The panel recounted on Thursday how former President Trump’s actions brought the nation to the brink of a constitutional crisis and raised fresh questions about whether those actions also were criminal, reports The New York Times.
The committee played videotaped testimony in which Vice President Pence’s top White House lawyer, Greg Jacob, said little-known conservative lawyer John Eastman had admitted in front of Trump two days before the Jan. 6 riot that his plan to have Pence obstruct the electoral certification violated the law.
The panel also provided a reconstruction of Pence’s harrowing day on Jan. 6. It began with a phone call in which Trump berated him as a “wimp” and questioned his manhood for resisting his order to obstruct the electoral count. It grew more dire as Trump, knowing his supporters were attacking the Capitol with the vice president inside, tweeted a public condemnation of him, further whipping up the crowd chanting “Hang Mike Pence!”
Through testimony from a conservative legal scholar, Jacob and other West Wing aides, as well as Pence’s own words, the committee dismantled the legal argument Trump and Eastman relied on, showing that it had no legal or historical precedent and went against the fundamental tenets of American democracy. They also showed that both men knew their plans weren't legitimate but pushed forward anyway.

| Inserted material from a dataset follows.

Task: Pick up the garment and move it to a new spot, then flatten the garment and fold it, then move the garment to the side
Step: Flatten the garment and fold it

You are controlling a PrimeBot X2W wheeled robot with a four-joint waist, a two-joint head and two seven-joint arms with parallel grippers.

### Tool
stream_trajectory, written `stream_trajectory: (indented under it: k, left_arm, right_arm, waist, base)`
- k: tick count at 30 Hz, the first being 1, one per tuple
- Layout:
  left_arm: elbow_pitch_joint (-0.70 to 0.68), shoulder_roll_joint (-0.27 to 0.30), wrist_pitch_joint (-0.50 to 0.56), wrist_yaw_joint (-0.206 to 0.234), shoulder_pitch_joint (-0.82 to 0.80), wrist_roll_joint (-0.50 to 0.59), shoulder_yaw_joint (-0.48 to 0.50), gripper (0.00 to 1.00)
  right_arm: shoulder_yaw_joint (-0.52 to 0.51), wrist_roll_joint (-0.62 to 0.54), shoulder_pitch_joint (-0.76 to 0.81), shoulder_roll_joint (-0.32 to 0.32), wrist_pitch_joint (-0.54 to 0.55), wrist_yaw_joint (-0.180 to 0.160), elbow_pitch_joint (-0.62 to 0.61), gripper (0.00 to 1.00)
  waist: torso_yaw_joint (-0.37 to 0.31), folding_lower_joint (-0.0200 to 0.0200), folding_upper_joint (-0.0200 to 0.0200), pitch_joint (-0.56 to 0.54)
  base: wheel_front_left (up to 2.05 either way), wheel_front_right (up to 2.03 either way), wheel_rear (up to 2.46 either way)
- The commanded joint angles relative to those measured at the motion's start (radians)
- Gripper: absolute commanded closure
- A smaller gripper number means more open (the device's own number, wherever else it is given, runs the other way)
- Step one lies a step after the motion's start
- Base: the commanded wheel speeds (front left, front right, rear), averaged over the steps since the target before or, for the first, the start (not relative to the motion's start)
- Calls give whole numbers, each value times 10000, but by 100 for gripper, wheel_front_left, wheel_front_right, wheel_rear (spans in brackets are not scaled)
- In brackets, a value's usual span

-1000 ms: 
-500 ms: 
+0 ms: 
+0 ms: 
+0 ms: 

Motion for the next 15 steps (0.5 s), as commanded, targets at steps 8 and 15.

Following the riot, Eastman sought a pardon after being informed by one of Trump’s top White House lawyers that he had criminal exposure for hatching the plan, according to an email shown by the committee during the session.
The portrait that emerged of Pence was that of a man who risked his life to prevent a meltdown of democracy set in motion by the president himself, says the Times.
Future hearings are expected to focus on ways Trump and his allies pressured state officials to overturn the election; attempted to interfere with the Justice Department; created slates of pro-Trump electors in states won by Biden; and amassed a mob that marched on the Capitol, while the president did nothing to stop the violence for more than three hours.
The panel has scheduled two more hearings, for June 21 and June 23, at 1 p.m.